F# tail recursion on tree's path listing

Question

I'm trying to implement a recursive function that takes in a tree and list all the path it has.

My current implementation doesn't work:

let rec pathToList tree acc =
    match tree with
    | Leaf -> acc
    | Node(leftTree, x, rightTree) ->
        let newPath = x::acc
        pathToList leftTree newPath :: (pathToList rightTree newPath)

...because pathToList leftTree newPath doesn't return an element but a list, hence error.

This could be fixed with set, like:

let rec pathToList2 t acc =
    match t with
    | Leaf -> Set.singleton acc
    | Node(leftTree, x, rightTree) ->
        let newPath = x::acc
        Set.union (pathToList2 leftTree newPath) (pathToList2 rightTree newPath)

Now, I'm a bit stuck on solving this using the list (former) rather then set (later), any suggestion on how would I solve that using tail recursion?

Answer 1

In order to solve this without resorting to @ (which is inefficient because it is linear in the length of the first list), you will need two accumulators: one for the path down to the parent node (so you can build the path to the current node), and one for all the paths you've found so far (so you can add the paths you find).

let rec pathToListRec tree pathToParent pathsFound =
    match tree with
    | Leaf -> pathsFound
    | Node (left, x, right) ->
        let pathToHere = x :: pathToParent

        // Add the paths to nodes in the right subtree
        let pathsFound' = pathToListRec right pathToHere pathsFound

        // Add the path to the current node
        let pathsFound'' = pathToHere :: pathsFound'

        // Add the paths to nodes in the left subtree, and return
        pathToListRec left pathToHere pathsFound''

let pathToList1 tree = pathToListRec tree [] []

As far as tail-recursion goes, you can see that one of the two recursive calls in the above function is in tail position. However, there is still a call in non-tail position.

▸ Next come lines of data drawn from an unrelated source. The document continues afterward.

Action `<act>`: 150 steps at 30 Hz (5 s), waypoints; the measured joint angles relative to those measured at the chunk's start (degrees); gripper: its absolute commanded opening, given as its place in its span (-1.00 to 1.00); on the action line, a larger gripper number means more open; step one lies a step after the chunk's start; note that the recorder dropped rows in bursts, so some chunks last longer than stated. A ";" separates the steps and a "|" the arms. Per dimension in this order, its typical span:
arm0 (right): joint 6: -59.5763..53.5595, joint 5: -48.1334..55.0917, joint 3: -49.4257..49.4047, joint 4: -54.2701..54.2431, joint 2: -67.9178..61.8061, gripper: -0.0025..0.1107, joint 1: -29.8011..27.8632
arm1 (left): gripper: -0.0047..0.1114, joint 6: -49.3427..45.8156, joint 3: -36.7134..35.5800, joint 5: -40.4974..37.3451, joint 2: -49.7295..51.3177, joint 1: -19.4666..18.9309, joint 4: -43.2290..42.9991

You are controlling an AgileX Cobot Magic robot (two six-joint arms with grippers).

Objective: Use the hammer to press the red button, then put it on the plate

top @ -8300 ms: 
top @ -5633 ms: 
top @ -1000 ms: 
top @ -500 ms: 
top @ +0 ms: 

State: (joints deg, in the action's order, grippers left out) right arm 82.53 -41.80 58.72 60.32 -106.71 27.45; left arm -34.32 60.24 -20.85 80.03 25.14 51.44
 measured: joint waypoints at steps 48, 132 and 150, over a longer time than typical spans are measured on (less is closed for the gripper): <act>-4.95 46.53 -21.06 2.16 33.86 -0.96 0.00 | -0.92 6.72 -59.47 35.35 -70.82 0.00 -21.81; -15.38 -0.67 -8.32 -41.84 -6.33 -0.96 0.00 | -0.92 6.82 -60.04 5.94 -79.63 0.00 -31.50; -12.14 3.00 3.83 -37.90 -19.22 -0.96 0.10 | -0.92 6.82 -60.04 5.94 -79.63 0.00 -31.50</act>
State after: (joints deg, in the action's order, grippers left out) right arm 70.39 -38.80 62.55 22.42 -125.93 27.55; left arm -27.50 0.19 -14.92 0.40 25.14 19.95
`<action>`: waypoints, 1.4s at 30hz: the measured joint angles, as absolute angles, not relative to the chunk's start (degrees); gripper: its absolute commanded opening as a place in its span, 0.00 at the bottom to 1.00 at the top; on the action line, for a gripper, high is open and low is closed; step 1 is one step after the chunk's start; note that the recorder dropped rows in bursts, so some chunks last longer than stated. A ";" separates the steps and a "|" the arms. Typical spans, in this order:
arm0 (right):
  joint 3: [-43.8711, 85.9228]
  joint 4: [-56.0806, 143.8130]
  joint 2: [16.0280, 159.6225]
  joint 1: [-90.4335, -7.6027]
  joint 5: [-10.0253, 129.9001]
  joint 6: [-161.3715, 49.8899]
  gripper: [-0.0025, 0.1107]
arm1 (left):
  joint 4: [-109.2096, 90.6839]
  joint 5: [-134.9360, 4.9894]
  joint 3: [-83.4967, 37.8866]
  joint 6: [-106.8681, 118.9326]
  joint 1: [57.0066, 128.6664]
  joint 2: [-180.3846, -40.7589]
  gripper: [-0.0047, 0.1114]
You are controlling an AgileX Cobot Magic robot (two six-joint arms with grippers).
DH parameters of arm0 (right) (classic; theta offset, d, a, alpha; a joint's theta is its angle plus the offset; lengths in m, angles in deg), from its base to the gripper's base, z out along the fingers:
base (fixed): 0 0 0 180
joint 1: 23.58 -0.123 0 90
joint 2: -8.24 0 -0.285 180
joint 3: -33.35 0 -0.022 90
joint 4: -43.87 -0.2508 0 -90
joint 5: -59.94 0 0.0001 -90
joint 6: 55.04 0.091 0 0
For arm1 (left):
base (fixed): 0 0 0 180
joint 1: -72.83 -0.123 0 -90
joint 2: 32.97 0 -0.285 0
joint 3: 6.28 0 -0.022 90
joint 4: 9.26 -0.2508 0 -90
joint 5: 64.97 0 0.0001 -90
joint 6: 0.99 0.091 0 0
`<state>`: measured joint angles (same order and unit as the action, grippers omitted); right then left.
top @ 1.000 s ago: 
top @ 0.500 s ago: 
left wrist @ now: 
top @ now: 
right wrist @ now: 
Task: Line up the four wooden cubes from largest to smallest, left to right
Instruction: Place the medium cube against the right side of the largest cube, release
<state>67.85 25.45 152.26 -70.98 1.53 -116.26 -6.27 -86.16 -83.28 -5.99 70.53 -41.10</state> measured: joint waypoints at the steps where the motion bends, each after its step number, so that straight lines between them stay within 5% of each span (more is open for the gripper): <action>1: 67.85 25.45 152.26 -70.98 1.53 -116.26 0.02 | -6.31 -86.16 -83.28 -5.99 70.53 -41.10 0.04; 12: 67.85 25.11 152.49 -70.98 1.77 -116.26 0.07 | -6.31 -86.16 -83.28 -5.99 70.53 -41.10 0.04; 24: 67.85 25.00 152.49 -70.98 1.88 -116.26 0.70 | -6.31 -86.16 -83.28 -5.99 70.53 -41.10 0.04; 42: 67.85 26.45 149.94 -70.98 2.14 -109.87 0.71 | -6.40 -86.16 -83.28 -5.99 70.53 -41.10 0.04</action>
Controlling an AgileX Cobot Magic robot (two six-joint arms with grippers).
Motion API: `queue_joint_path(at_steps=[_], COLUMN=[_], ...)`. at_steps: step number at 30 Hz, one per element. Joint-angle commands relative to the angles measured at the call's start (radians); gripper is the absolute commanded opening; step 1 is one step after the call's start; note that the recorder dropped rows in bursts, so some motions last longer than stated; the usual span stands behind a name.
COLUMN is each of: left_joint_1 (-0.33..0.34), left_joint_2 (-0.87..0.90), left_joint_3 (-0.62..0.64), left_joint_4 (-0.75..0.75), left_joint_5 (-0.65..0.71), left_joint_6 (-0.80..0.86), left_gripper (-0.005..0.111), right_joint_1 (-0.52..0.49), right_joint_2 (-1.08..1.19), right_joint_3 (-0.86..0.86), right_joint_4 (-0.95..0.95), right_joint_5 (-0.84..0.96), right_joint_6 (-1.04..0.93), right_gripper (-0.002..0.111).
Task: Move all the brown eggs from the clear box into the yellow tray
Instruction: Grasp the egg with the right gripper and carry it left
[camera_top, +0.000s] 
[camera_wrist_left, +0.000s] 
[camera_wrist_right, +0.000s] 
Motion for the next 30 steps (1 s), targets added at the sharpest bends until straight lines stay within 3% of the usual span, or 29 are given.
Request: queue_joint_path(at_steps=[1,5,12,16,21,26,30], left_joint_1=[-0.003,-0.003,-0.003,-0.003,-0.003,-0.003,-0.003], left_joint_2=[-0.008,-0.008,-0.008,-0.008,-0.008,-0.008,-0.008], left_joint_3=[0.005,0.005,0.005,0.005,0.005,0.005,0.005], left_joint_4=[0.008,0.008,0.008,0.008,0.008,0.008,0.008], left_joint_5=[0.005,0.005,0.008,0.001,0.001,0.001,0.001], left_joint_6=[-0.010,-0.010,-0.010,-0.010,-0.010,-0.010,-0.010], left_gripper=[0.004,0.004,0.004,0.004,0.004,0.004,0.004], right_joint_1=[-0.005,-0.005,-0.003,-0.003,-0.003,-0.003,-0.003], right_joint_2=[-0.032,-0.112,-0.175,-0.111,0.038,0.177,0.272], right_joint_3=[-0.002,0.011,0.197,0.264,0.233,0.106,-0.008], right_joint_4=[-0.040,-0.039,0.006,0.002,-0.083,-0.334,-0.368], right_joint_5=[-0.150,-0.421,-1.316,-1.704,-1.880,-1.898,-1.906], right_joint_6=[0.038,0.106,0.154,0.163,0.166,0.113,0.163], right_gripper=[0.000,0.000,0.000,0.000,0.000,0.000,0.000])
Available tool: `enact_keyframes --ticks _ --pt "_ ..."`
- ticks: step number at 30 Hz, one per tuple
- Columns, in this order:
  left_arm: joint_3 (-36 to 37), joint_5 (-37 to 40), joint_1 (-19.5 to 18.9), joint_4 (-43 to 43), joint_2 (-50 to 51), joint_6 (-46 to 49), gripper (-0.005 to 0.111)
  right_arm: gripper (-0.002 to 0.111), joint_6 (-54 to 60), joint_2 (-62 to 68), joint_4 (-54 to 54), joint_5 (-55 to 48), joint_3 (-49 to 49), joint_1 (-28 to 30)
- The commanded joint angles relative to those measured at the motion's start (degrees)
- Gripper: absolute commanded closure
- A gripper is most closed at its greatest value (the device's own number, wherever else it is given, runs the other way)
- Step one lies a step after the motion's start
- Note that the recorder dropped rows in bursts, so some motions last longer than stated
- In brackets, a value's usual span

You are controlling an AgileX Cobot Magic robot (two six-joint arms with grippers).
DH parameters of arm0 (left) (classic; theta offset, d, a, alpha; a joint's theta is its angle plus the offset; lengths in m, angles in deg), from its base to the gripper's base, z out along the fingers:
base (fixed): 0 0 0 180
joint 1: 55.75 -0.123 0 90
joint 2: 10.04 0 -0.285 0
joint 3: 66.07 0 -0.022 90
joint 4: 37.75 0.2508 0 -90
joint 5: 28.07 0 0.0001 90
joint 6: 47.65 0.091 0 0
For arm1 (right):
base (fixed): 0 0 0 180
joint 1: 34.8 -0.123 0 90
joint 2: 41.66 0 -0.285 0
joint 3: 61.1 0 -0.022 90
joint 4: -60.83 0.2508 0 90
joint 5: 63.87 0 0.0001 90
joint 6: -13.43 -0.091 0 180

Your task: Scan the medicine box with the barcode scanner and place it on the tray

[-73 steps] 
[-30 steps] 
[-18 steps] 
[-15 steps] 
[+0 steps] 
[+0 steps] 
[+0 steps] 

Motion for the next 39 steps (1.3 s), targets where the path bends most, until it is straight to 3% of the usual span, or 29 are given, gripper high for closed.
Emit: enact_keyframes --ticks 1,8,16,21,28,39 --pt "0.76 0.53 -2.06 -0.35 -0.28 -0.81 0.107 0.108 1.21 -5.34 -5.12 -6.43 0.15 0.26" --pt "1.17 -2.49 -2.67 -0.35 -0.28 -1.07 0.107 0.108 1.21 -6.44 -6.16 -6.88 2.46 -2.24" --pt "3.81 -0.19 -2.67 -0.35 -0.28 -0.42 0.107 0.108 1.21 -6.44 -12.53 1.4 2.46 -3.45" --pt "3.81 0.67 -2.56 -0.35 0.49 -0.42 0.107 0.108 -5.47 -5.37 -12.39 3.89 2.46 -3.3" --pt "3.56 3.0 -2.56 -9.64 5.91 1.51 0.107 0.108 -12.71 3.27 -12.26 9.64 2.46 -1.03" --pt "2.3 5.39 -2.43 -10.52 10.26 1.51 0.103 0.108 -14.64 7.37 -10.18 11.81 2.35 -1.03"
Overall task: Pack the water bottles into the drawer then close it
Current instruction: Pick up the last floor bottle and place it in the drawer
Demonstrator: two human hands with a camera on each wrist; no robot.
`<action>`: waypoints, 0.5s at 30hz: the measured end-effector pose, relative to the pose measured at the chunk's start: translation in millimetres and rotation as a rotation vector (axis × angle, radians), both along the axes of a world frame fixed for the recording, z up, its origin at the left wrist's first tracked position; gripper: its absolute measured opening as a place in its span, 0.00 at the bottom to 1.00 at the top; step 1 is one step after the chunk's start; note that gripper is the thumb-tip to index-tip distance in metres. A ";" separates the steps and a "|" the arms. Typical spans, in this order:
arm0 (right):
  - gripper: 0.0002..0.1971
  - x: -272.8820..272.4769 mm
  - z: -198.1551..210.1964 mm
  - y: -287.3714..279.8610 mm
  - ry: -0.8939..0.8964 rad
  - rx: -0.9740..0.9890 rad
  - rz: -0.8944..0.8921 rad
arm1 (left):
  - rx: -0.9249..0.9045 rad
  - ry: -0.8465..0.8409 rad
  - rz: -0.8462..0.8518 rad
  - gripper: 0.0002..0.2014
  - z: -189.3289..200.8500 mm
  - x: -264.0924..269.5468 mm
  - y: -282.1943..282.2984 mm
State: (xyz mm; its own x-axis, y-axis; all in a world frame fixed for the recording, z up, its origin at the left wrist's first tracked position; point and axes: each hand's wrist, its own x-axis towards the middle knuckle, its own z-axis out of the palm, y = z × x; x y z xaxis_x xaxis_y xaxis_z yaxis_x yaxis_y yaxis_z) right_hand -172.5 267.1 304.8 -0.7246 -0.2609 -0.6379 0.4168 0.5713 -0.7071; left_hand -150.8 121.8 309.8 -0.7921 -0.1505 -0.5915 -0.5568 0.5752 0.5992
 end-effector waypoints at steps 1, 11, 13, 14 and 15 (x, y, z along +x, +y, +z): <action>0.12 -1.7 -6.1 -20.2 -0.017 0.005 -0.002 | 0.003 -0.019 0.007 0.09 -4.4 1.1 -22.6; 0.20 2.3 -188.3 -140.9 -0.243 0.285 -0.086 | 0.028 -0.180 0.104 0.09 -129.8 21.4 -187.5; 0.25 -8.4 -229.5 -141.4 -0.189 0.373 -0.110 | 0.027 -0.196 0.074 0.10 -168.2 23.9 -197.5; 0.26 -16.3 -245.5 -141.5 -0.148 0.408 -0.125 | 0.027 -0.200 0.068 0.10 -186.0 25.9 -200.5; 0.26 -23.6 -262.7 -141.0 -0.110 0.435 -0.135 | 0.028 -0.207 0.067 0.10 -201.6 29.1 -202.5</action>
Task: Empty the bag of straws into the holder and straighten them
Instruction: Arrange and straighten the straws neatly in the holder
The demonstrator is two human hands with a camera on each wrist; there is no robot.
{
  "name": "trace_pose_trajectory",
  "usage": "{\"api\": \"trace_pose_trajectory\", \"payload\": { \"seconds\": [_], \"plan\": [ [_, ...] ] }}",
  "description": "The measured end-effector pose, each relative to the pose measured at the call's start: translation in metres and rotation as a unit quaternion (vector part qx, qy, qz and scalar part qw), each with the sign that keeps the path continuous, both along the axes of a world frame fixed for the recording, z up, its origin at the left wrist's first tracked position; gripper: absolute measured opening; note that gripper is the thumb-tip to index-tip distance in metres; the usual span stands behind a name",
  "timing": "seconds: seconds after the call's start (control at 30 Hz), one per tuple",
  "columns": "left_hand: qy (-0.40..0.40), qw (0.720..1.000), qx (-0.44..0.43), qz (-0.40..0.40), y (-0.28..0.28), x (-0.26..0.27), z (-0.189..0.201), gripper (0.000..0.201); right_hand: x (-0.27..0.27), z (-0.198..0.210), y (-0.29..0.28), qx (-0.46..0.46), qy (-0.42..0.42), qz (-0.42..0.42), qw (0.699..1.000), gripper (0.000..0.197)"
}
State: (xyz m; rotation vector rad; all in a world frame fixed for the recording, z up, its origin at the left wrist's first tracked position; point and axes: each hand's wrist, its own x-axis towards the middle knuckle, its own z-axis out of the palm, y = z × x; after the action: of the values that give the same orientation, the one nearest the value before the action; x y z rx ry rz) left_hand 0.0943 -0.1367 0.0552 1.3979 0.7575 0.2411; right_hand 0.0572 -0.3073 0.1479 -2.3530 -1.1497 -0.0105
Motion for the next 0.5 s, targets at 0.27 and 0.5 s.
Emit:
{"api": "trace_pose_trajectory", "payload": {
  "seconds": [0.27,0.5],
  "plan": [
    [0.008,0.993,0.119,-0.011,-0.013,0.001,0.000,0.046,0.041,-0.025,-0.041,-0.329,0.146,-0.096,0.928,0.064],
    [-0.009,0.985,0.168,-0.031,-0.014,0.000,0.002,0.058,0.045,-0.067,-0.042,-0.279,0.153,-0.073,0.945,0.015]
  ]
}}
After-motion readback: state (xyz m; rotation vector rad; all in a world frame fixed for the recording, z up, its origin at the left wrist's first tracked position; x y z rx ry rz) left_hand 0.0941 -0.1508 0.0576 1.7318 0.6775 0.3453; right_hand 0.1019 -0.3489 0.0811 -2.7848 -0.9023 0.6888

Here's a rule of thumb for tree processing functions: you can't easily make them fully tail-recursive. The reason is simple: if you do it naively, at least one of the two recursions (down to the left subtree or to the right subtree) will necessarily be in non-tail position. The only way to do it is to simulate the call stack with a list. This means that you will have the same runtime complexity as a non-tail-recursive version, except you're using a list instead of the system-provided call stack, so it's probably going to be slower.

Here is anyway what it looks like:

let rec pathToListRec stack acc =
    match stack with
    | [] -> acc
    | (pathToParent, tree) :: restStack ->
        match tree with
        | Leaf -> pathToListRec restStack acc
        | Node (left, x, right) ->
            let pathToHere = x :: pathToParent

            // Push both subtrees to the stack
            let newStack = (pathToHere, left) :: (pathToHere, right) :: restStack

            // Add the current path to the result, and keep processing the stack
            pathToListRec newStack (pathToHere :: acc)

// The initial stack just contains the initial tree
let pathToList2 tree = pathToListRec [[], tree] []

The code doesn't look too bad, but it takes more than twice as long as the non-tail-recursive one and does a lot more allocations, because we're using a list to do the job of the stack!

> #time;;
--> Timing now on
> for i = 0 to 100000000 do ignore (pathToList1 t);;
Real: 00:00:09.002, CPU: 00:00:09.016, GC gen0: 3815, gen1: 1, gen2: 0
val it : unit = ()
> for i = 0 to 100000000 do ignore (pathToList2 t);;
Real: 00:00:21.882, CPU: 00:00:21.871, GC gen0: 12208, gen1: 3, gen2: 1
val it : unit = ()

In conclusion: The rule "Make it tail-recursive it will be faster!" shouldn't be followed to the extreme when several recursive calls need to be made, because it requires the code to be changed in a way that will make it even slower.